Reproduce the data below in full and exclude every picture.

Available data: Begin

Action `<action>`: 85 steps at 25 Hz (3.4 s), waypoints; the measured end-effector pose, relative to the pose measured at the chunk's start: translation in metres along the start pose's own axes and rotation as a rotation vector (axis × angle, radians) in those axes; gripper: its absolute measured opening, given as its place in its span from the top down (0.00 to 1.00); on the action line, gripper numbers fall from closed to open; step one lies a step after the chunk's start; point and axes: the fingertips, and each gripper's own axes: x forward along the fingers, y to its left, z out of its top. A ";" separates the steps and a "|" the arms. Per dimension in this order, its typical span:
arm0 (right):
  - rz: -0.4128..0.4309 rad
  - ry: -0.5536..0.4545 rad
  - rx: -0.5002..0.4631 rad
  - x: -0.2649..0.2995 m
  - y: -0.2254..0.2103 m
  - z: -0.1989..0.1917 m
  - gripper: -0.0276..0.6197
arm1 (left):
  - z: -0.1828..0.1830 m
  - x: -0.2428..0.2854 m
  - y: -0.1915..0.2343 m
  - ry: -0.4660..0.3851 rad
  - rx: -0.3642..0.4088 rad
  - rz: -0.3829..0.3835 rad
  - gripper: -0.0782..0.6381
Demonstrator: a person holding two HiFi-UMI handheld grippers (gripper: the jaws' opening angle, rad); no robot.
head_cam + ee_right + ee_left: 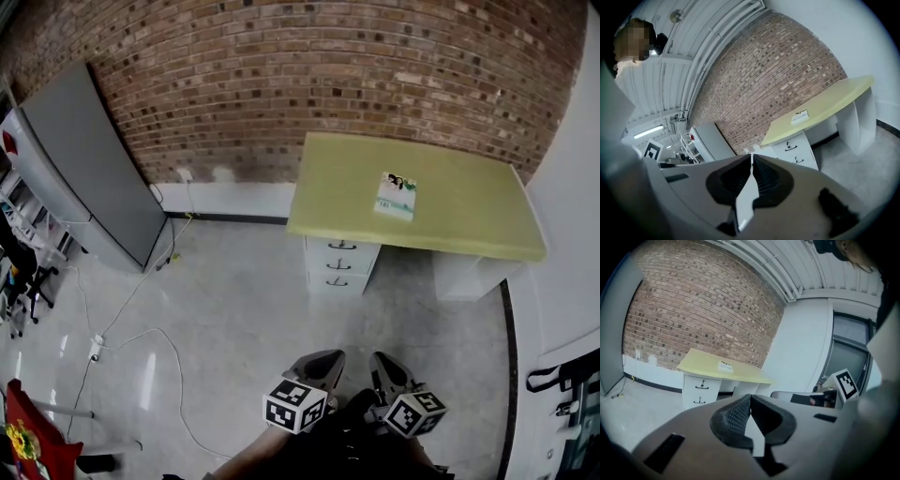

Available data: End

• _Solution to this task_
Action `<action>`: 85 steps at 25 Hz (3.4 s), waypoints; the measured end-effector pose, relative to the pose measured at the chunk's start: translation in metres along the start pose's own axes and rotation as a rotation vector (axis × angle, radians) in those axes; gripper: its absolute measured opening, given as its place in its span from the top down (0.00 to 1.00); on the action line, gripper numbers fall from closed to open; step one lies a step after the chunk's start; point and axes: the fingertips, and each gripper's own axes: x forward along the fingers, y to its left, z out of its top. A ";" separates the steps and a "|" the arms. Per dimension in this order, its typical span:
arm0 (right):
  - rz: -0.4128..0.4309 rad
  - ry: -0.5536..0.4545 rad
  - rx: -0.5002..0.4631 rad
  - x: -0.2649..0.2995 m
  - y: -0.2254..0.2103 m
  - z: -0.1989..0.1917 m
  - gripper: -0.0276..0.6197
arm1 (left):
  - z: -0.1828..0.1830 m
  - x: -0.2428..0.2854 m
  - y: -0.1915..0.2343 m
  - ry: -0.4660..0.3851 rad
  - rx: -0.3642..0.4088 rad
  - rz: -0.3829..0.3835 rad
  - gripper: -0.0782..0.6381
Demonstrator: a person holding two HiFi-UMI handheld grippers (gripper: the jaws' opening angle, rad); no robot.
head_cam + ee_right + ee_left: 

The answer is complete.